3) If there is a difference, is it truly a positive one? Have we accidentally sacrificed fidelity?
4) If there is a difference, is it financially proportional to the difference between something which in my experience always makes a huge difference (Room, Speakers, and Sufficient Amplification)? "Was it truly worth it"?

And after all that, instead of an enlightening discussion, usually attacks on my hearing ability, my financial situation or the resolution ability of my own system. And that's fine. But this to me reveals a far deeper issue:

Is high-end audio less about enjoying what we wish to enjoy, and more about ostentatiousness? Is that what audiophilia is? Is mid-fi just the same? Is there any way to remove this constant disdain between the two parties? One party refuses to try hearing the lack of a difference, and the other party apparently lacks the ability to hear the difference. Stalemate.

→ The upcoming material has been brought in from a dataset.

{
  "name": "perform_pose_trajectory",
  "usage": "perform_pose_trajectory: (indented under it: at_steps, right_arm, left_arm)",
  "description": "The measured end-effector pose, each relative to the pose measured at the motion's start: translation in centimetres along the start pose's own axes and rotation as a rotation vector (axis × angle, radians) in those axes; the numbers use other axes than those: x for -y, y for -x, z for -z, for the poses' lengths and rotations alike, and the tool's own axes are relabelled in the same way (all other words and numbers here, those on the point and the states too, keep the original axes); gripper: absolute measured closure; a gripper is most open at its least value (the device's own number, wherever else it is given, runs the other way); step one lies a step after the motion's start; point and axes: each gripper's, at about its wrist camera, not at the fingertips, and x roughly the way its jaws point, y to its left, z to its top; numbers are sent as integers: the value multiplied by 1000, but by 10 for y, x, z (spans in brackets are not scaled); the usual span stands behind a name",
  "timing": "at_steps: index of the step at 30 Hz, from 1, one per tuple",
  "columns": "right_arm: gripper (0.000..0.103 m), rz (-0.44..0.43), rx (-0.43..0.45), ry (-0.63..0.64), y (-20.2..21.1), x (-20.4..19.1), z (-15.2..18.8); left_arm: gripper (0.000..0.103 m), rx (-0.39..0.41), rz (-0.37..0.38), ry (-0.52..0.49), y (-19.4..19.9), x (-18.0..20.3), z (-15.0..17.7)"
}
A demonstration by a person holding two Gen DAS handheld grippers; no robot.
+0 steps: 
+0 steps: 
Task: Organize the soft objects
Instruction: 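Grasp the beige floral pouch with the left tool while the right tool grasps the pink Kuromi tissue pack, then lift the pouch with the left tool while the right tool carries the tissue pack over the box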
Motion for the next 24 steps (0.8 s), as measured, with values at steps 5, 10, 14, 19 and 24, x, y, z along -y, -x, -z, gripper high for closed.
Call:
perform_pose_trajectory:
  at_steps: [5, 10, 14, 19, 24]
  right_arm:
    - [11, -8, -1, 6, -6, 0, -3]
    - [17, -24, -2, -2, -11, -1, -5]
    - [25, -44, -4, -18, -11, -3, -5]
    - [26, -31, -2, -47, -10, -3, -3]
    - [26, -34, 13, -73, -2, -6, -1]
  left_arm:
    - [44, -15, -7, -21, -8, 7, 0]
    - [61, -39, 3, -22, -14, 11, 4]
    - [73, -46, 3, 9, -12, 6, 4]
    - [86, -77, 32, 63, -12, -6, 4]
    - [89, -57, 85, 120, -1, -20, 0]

So my ultimate conclusion is that... on paper, we all need to learn to hold our breath when people disagree with us. In my experience however, I do feel inclined to tell a person about to spend $2000 on cabling or power conditioning to rethink his/her position and do the research necessary. To spend $100 on measurement gear or something to know whether and why it would have a difference. Or to find third party measurements of the product and see what exactly it does. And if the justification is more..paranormal than that... to at least _audition blindly_, with a close family member doing the blind switching. While I believe in double blind and ABX, I believe level matched, single blind, with a trusted person switching, is far less convoluted and more likely to get you the results you as an individual desire.

I do believe measurements are almost the end-all-be-all as the well documented psychoacoustic researches have shown much correlation between them and what we perceive. I also believe that 99% of the time, what measurements we have are extremely INSUFFICIENT. And I also believe that a lot of us, myself included, haven't thoroughly enough actually read all of that psychoacoustic research that will help describe to us how we do or don't acheive the desired feelings and emotional connections.

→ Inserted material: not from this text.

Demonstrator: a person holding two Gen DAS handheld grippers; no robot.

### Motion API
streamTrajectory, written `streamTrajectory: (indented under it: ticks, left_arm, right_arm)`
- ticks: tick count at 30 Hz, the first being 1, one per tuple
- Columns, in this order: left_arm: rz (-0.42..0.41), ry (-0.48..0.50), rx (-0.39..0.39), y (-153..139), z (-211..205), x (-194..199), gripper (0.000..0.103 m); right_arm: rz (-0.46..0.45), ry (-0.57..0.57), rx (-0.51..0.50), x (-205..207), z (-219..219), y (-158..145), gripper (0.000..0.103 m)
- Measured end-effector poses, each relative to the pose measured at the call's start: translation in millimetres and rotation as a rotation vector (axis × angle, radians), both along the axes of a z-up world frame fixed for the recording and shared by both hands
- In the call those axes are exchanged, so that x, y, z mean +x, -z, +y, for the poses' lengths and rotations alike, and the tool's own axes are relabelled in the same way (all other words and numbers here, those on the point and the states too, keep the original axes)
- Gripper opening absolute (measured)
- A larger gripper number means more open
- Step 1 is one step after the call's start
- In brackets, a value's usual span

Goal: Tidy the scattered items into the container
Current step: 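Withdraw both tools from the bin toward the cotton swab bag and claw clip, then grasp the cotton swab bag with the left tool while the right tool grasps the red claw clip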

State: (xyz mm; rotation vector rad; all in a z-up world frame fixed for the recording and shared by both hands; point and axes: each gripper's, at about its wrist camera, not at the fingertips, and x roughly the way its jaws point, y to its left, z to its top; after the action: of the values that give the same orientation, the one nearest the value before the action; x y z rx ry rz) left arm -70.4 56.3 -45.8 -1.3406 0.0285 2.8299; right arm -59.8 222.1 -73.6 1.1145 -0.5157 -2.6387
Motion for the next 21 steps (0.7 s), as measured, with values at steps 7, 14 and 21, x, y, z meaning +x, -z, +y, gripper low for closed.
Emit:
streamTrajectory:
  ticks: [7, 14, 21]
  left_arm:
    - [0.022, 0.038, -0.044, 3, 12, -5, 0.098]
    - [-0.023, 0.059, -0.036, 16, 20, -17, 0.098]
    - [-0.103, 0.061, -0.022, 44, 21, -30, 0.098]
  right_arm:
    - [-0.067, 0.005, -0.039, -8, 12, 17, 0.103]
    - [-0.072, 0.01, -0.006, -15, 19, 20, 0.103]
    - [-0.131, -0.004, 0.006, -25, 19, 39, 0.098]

But that's complacency, and in my opinion acceptable because it means we are happy. At the end of the day, despite all the shortcomings, I think many of us can still enjoy music through the lowest-fi systems as long as it does not extremely sound well off and distorted. 

The alternative is insecurity and constantly switching out components which do or do not get us closer to our end goal. Is that happiness? Personally, in correlating my subjective experiences with objective knowledge of others, I feel secure about my money having been well spent. At the end of the day it brings me happiness.

Maybe a cable really does change the sound at 14khz ever so slightly. But because I'm not bothering with the ever-so-slight "maybes", I feel content and feel my money can be put to less slight, less "maybe" things.


----------



## jinjuku

Zaph has a section at the bottom of his site:


*
Evaluation Myths Busted

Subjectivity vs objectivity 


subjectivity
noun: judgment based on individual personal impressions and feelings and opinions rather than external facts

objectivity
noun: judgment based on observable phenomena and uninfluenced by emotions or personal prejudices

For those who are not familiar with the usage of these terms in the audio world, subjectivity is an interpetation of performance using ears and music while objectivity is proof of performance using as many scientific measurements and methods as required to make a point. 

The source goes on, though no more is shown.